Significant performance degradation of Poco::DateTimeParser
Consider the following code:
#include <Poco/DateTimeFormat.h>
#include <Poco/DateTimeFormatter.h>
#include <Poco/DateTimeParser.h>
#include <stdexcept>
std::string toString(const Poco::DateTime& dt)
{
return Poco::DateTimeFormatter::format(dt, Poco::DateTimeFormat::ISO8601_FRAC_FORMAT);
}
Poco::DateTime parsePoco(const std::string& text)
{
int tzd = 0;
const auto format = Poco::DateTimeFormat::ISO8601_FRAC_FORMAT;
auto parsed = Poco::DateTimeParser::parse(format, text, tzd);
parsed.makeUTC(tzd);
return parsed;
}
void ASSERT_EQ(const std::string& a, const std::string& b)
{
if (a != b)
{
throw std::runtime_error("Test FAILED");
}
}
int main()
{
for (int i = 0; i < 100'000; ++i)
{
auto parsed = parsePoco("2024-06-21T09:43:11.340159Z");
ASSERT_EQ(toString(parsed), "2024-06-21T09:43:11.340159Z");
parsed = parsePoco("2024-06-21T09:43:11.340159+07:00");
ASSERT_EQ(toString(parsed), "2024-06-21T02:43:11.340159Z");
}
return 0;
}
Execution time (Release configuration):
Poco 1.12.5: 96 ms
Poco 1.13.3: 17179 ms
With the format Poco::DateTimeFormat::ISO8601_FRAC_FORMAT + " " (with an additional space) execution time becomes better for 1.13.3.
I guess the reason is the following commit: https://github.com/pocoproject/poco/commit/4f1cf683079cc3b00be96259fc42f5c291ab4c77 (https://github.com/pocoproject/poco/pull/4330).
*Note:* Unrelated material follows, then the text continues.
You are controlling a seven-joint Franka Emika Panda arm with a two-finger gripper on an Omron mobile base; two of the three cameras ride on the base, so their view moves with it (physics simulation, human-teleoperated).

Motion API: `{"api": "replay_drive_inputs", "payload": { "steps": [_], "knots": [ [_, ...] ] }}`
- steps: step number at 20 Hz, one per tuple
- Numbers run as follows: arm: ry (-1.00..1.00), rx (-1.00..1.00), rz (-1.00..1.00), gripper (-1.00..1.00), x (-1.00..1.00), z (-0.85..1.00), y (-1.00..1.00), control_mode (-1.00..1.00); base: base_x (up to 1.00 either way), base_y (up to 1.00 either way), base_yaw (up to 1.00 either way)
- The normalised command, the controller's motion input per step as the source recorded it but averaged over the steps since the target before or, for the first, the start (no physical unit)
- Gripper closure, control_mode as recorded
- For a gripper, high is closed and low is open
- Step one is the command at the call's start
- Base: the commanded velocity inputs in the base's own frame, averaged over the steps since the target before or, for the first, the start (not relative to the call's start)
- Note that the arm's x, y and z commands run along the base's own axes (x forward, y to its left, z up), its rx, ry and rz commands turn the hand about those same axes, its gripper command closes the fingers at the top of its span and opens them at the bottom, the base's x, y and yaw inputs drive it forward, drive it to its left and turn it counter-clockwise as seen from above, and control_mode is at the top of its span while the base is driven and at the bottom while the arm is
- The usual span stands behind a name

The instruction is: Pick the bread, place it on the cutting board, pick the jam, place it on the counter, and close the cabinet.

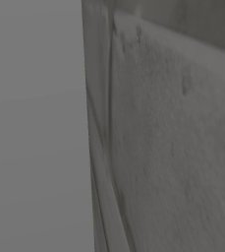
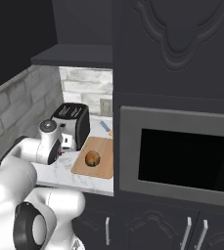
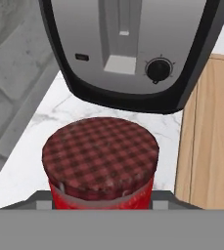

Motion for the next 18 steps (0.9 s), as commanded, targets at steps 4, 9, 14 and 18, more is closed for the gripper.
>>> {"api": "replay_drive_inputs", "payload": {
  "steps": [4, 9, 14, 18],
  "knots": [
    [-0.05, 0.00, 0.00, 1.00, 0.01, -0.14, 0.06, -1.00, 0.00, 0.00, 0.00],
    [-0.01, 0.00, 0.00, 1.00, 0.03, -0.21, 0.08, -1.00, 0.00, 0.00, 0.00],
    [-0.01, 0.00, 0.00, 1.00, 0.11, -0.22, 0.10, -1.00, 0.00, 0.00, 0.00],
    [-0.01, 0.00, 0.00, 1.00, 0.10, -0.18, 0.07, -1.00, 0.00, 0.00, 0.00]
  ]
}}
Up to 8 regex expressions are compiled on each call
https://github.com/pocoproject/poco/blob/4f1cf683079cc3b00be96259fc42f5c291ab4c77/Foundation/src/DateTimeFormat.cpp#L153-L156
if the provided format is known:
https://github.com/pocoproject/poco/blob/4f1cf683079cc3b00be96259fc42f5c291ab4c77/Foundation/src/DateTimeParser.cpp#L47
Yeah, well - it's either that or we silently accept garbage, as we used to. If you have an improvement proposal, send a PR
bool DateTimeFormat::isValid(const std::string& dateTime)
{
static const RegularExpression regs[] = {
RegularExpression(DateTimeFormat::ISO8601_REGEX),
RegularExpression(DateTimeFormat::RFC822_REGEX),
RegularExpression(DateTimeFormat::RFC1123_REGEX),
RegularExpression(DateTimeFormat::HTTP_REGEX),
RegularExpression(DateTimeFormat::RFC850_REGEX),
RegularExpression(DateTimeFormat::RFC1036_REGEX),
RegularExpression(DateTimeFormat::ASCTIME_REGEX),
RegularExpression(DateTimeFormat::SORTABLE_REGEX)
};
for (const auto& f : regs)
{
if (f.match(dateTime)) return true;
}
return false;
}
Creating the RegularExpressions once in isValid takes it from over 12s to .16s for me.
Why are all regexes checked, and not just one? E.g. for the following code
const auto format = Poco::DateTimeFormat::ISO8601_FRAC_FORMAT;
auto parsed = Poco::DateTimeParser::parse(format, text, tzd);
I would expect that only ISO8601_REGEX will be checked.
And why is user input not checked against these regexes if DateTimeFormat::hasFormat(fmt) is false?
About handling garbage input. Let's consider the following code:
https://github.com/pocoproject/poco/blob/4f1cf683079cc3b00be96259fc42f5c291ab4c77/Foundation/src/DateTimeParser.cpp#L108-L110
https://github.com/pocoproject/poco/blob/4f1cf683079cc3b00be96259fc42f5c291ab4c77/Foundation/src/DateTimeParser.cpp#L25-L26
https://github.com/pocoproject/poco/blob/4f1cf683079cc3b00be96259fc42f5c291ab4c77/Foundation/src/DateTimeParser.cpp#L37-L38
Points for discussion:
SKIP_JUNKaccepts garbage inputPARSE_NUMBER_Ndoesn't report an error if the input doesn't contain a number at all
I hope the parser body can be improved so that it is more strict and regular expressions can be avoided.
@andrewauclair can you look at this issue and propose improvements?